To analyze framing of queer identity terms throughout fanfiction, we use Word2Vec, a machine learning technique that projects words as vectors into geometric space based on the context words appear in. Analyzing these vectors across specific semantic axes allows a visualization of shifts in semantic associations for identity terms across corpora (An et al., 2018). We train word vectors on fanfiction from the website ArchiveOfOurOwn and compare to a corpus representing "mainstream" fiction, drawn from COCA, Hathi Trust, or other available sources. We plot identity labels on semantic axes from antonym pairs such as same/different, fake/real, and good/bad, based on three dimensions of identity representation in discourse (Bucholtz and Hall, 2004). Preliminary results when compared with a mainstream corpus of Google News vectors show fanfiction vectors for trans, gay and queer projected closer to real than mainstream vectors, which fits fanfiction as a “queer space.” However, we also find surprising associations--for instance, fanfiction vectors for LGBTQ terms such as 'gay' projected closer to 'bad'.
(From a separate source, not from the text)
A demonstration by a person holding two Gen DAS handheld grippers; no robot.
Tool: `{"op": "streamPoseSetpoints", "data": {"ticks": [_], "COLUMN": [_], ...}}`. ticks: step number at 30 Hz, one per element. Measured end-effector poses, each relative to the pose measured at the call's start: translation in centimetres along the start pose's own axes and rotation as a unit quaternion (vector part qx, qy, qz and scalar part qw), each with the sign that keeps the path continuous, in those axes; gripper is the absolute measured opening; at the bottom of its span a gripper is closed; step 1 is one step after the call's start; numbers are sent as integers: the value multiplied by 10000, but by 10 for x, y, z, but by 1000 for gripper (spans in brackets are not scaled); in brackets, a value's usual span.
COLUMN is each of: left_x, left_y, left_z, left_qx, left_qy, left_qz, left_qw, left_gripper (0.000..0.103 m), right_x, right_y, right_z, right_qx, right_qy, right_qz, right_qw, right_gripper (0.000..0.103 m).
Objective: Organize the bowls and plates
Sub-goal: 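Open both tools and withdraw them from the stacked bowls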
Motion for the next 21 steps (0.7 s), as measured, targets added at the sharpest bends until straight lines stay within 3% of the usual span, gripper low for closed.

We plan on exploring these findings to determine whether they point to hetero- and cisnormativity lingering in a queer space or just to limitations in surface text analysis. Vectors for explicit mentions of gender and sexual identity miss implicit framing of same-sex relationships where identity labels are not mentioned. ArchiveOfOurOwn metadata tags help identify these cases; we plan on training vectors for metadata using the paragraph2vec technique of Le and Mikolov (2014). We also plan on splitting our fanfiction corpora using this metadata into fics that represent “real-world” challenges to LGBTQ acceptance and stories that present an “aspirational” world in which being queer is already accepted. These techniques will nuance our findings and point to examples of fics that may represent queer relationships in expected or surprising ways.
An, Jisun, Haewoon Kwak, and Yong-Yeol Ahn. “SemAxis: A Lightweight Framework to Characterize Domain-Specific Word Semantics Beyond Sentiment.” Proceedings of the 56th Annual Meeting of the Association for Computational Linguistics. 2018. 2450–2461.
Bucholtz, Mary, and Kira Hall. “Theorizing Identity in Language and Sexuality Research.” Language in Society 33 (2004): 469–515.
Le, Quoc V., and Tomas Mikolov. “Distributed Representations of Sentences and Documents.” Proceedings of the 31st International Conference on Machine Learning. 2014. 1188-1196.
Lothian, Alexis, Kristina Busse, and Robin Anne Reid. “Yearning Void and Infinite Potential: Online Slash Fandom as Queer Female Space.” English Language Notes 45.2 (2007): 103–111.
Walton, S. S. (2018). The leaky canon: Constructing and policing heteronormativity in the Harry Potter fandom. Participations: Journal of Audience and Reception Studies 15(1).